# Testing the Quality of the tf_idf() Metric

In this notebook, we will use the pre-generated
evaluation sets to test the quality of the `tf_idf()`
metric.

The `tf_idf()` metric computes the average tfidf
score over all words in the lyrics. The tfidf
score of a word stands for *term frequency -
inverse document frequency* and determines how
important a word is in the context of a single
document and the whole corpus.

We use the entire song dataset as the corpus
from which the scores are computed. We used
the `gensim` library to create a TfidfModel
and stored it so as not to need to generate
it again every time it is needed.

The evaluation test sets were generated using
the `_generate_metric_quality_sets()` method
from the `helpers` submodule. We will use 3 sets
of unmodified lyrics, and for each probability
in {0.1, 0.5, 0.8} three sets of lyrics with
randomly removed words anywhere on the line
and three sets of lyrics with randomly removed
words at the end of line. Each test set contains
1000 songs.

To determine the quality of the metric, we will
compute the average score of each test set
and compare the relation to the expected relation.
For further explanation see the notebook
`05_test_rhyme_metric_quality.ipynb`.

In [1]:
import gensim
import functools
import lyrics_analysis

evaluation_sets = [
    [
        "1000_removed_all_words0.8_1.json",
        "1000_removed_all_words0.8_2.json",
        "1000_removed_all_words0.8_3.json"
    ],
    [
        "1000_removed_last_words0.8_1.json",
        "1000_removed_last_words0.8_2.json",
        "1000_removed_last_words0.8_3.json"
    ],
    [
        "1000_removed_all_words0.5_1.json",
        "1000_removed_all_words0.5_2.json",
        "1000_removed_all_words0.5_3.json"
    ],
    [
        "1000_removed_last_words0.5_1.json",
        "1000_removed_last_words0.5_2.json",
        "1000_removed_last_words0.5_3.json"
    ],
    [
        "1000_removed_all_words0.1_1.json",
        "1000_removed_all_words0.1_2.json",
        "1000_removed_all_words0.1_3.json"
    ],
    [
        "1000_removed_last_words0.1_1.json",
        "1000_removed_last_words0.1_2.json",
        "1000_removed_last_words0.1_3.json"
    ],
    [
        "1000_id0.1_1.json",
        "1000_id0.1_2.json",
        "1000_id0.1_3.json"
    ]
]

directory = "../data/metric_quality_tests/"

eval_generators = [
    [
        lyrics_analysis.helpers._get_generator_from_file(directory + file) for file in set
    ]
    for set in evaluation_sets
]

                the kernel may be left running.  Please let us know
                about your system (bitness, Python, etc.) at
                ipython-dev@scipy.org
  ipython-dev@scipy.org""")


Now, we retrieve the saved dictionary and tfidf model.

In [2]:
dict = gensim.corpora.Dictionary.load("../models/tfidf.dict")
model = gensim.models.TfidfModel.load("../models/tfidf.model")
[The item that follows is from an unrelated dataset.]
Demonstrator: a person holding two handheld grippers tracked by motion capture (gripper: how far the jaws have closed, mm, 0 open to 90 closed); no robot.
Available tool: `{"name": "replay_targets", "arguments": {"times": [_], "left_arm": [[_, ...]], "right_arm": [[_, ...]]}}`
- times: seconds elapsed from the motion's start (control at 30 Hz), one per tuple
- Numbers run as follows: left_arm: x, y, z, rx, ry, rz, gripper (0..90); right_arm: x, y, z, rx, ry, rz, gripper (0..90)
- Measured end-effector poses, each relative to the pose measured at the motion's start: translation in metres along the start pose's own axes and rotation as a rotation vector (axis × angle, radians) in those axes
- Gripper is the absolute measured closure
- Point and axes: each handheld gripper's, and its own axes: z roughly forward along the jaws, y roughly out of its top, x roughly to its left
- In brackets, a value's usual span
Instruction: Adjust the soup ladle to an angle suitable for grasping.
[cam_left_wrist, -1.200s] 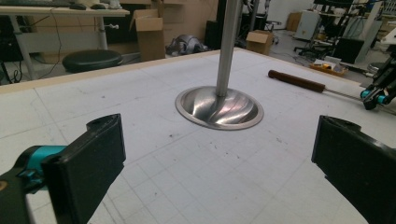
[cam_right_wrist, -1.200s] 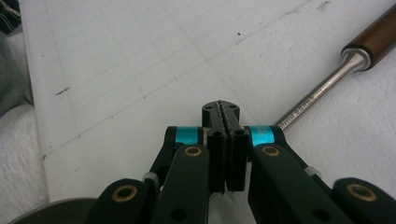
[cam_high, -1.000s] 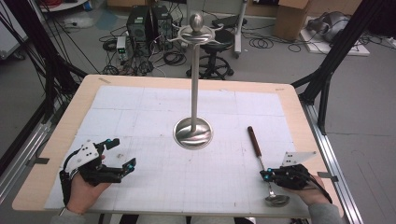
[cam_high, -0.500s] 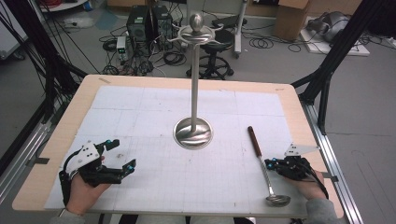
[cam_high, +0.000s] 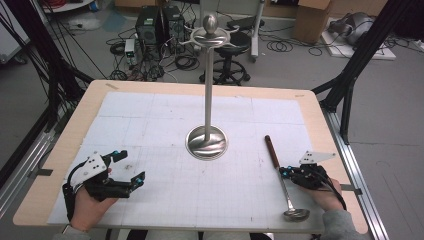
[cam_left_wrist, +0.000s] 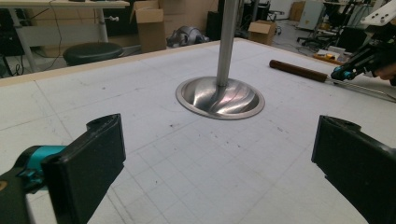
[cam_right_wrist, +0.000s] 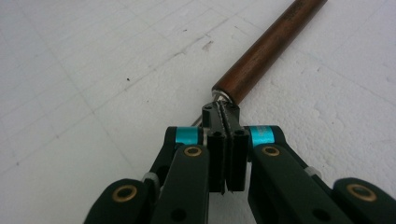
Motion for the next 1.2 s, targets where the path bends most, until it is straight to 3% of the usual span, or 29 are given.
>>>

To test the metric, we will use the `calculate_metric_quality()`
method from the `tests` submodule.

In [3]:
score = lyrics_analysis.tests.calculate_metric_quality(
    functools.partial(lyrics_analysis.evaluation.tf_idf, dictionary=dict, tfidf=model),
    eval_generators
)

print(score)


0.10582010582010581


We see that the metric performance is very poor,
but that might be because we defined the expected
order wrong.

In [4]:
eval_sets1 = [
    [
        "1000_removed_last_words0.8_1.json",
        "1000_removed_last_words0.8_2.json",
        "1000_removed_last_words0.8_3.json"
    ],
    [
        "1000_removed_last_words0.5_1.json",
        "1000_removed_last_words0.5_2.json",
        "1000_removed_last_words0.5_3.json"
    ],
    [
        "1000_removed_last_words0.1_1.json",
        "1000_removed_last_words0.1_2.json",
        "1000_removed_last_words0.1_3.json"
    ]
]

directory = "../data/metric_quality_tests/"

eval_generators = [
    [
        lyrics_analysis.helpers._get_generator_from_file(directory + file) for file in set
    ]
    for set in eval_sets1
]

score = lyrics_analysis.tests.calculate_metric_quality(
    functools.partial(lyrics_analysis.evaluation.tf_idf, dictionary=dict, tfidf=model),
    eval_generators
)

print(score)

0.07407407407407407


In [5]:
eval_sets2 = [
    [
        "1000_removed_all_words0.8_1.json",
        "1000_removed_all_words0.8_2.json",
        "1000_removed_all_words0.8_3.json"
    ],
    [
        "1000_removed_all_words0.5_1.json",
        "1000_removed_all_words0.5_2.json",
        "1000_removed_all_words0.5_3.json"
    ],
    [
        "1000_removed_all_words0.1_1.json",
        "1000_removed_all_words0.1_2.json",
        "1000_removed_all_words0.1_3.json"
    ]
]

directory = "../data/metric_quality_tests/"

eval_generators = [
    [
        lyrics_analysis.helpers._get_generator_from_file(directory + file) for file in set
    ]
    for set in eval_sets2
]

score = lyrics_analysis.tests.calculate_metric_quality(
    functools.partial(lyrics_analysis.evaluation.tf_idf, dictionary=dict, tfidf=model),
    eval_generators
)

print(score)



0.0